Personal information
- Born: 24 January 1953 (age 73) Albany, Western Australia
- Original team: North Albany
- Height: 192 cm (6 ft 4 in)
- Weight: 102 kg (225 lb)

Playing career^{1}
- Years: Club / Games (Goals)
- 1971–1984: Swan Districts / 193 (87)
- ^{1} Playing statistics correct to the end of 1984.

Career highlights
- Premiership Player (WAFL) 1982, 1983; WA State Team 1980, 1982; Swan Medal 1982;

= Ron Boucher =

Australian rules footballer

Ron Boucher (born 24 January 1953) is a former Australian rules footballer who played in the West Australian Football League (WAFL) playing for the Swan Districts Football Club. He was regarded as a formidable ruckman and is well remembered for his physical clashes with other players, especially Graham Moss.

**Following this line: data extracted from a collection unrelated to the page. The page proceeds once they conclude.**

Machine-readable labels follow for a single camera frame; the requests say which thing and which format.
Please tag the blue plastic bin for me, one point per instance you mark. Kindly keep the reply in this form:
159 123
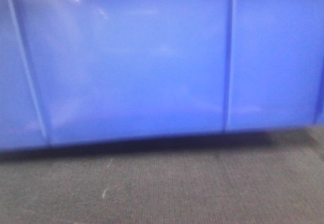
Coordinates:
77 72

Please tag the dark textured conveyor belt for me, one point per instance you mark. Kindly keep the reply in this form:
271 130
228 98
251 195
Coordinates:
264 177

Boucher was nicknamed "Roo" by his team mates and wore the number 5 guernsey for his career at Swan Districts. He debuted for Swan Districts in 1971 and retired in 1984.

Originally from the North Albany Football Club, Boucher moved to Perth in 1971 to begin his playing career. During the first five years at Bassendean Boucher was regarded as a gentle giant who rarely used his strength to his advantage and after a disappointing 8 game season he left the club in 1976 to play football in the Swan Valley.

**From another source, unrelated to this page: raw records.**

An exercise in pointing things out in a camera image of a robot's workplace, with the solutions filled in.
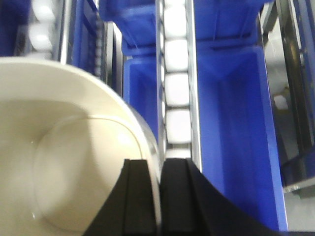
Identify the left white roller rail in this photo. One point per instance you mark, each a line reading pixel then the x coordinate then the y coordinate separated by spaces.
pixel 45 29

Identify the blue plastic crate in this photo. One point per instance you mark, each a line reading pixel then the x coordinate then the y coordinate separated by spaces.
pixel 136 20
pixel 237 134

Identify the stainless steel shelf rack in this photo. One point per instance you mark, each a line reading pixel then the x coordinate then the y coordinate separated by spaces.
pixel 288 38

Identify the left blue plastic crate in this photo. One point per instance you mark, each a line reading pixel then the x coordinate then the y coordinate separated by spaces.
pixel 136 20

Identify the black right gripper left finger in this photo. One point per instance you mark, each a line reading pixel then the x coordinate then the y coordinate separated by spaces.
pixel 129 209

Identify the right blue plastic crate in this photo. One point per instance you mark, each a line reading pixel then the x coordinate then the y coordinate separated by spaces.
pixel 237 134

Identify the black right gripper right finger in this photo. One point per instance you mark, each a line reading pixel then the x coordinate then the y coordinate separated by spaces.
pixel 197 206

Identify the far left blue crate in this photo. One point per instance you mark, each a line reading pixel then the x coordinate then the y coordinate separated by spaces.
pixel 82 34

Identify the white roller conveyor rail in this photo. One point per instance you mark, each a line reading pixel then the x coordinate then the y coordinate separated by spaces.
pixel 177 85

John Todd was appointed as the senior coach at Swan Districts in 1977 and enticed Boucher back to the club in 1978 to be developed further as a ruckman. During this time Boucher became more aggressive on the field and could dominate as a knock ruckman and as a strong marking forward.

Swan Districts were transformed during this period and went on to play in the 1980 Grand Final (losing to South Fremantle) in which Boucher played an outstanding game. The team then won the WAFL Grand Final in 1982 and 1983. Boucher won the fairest and best award at Swan Districts Football Club in 1982 and was selected in the Swan Districts Team of the Century.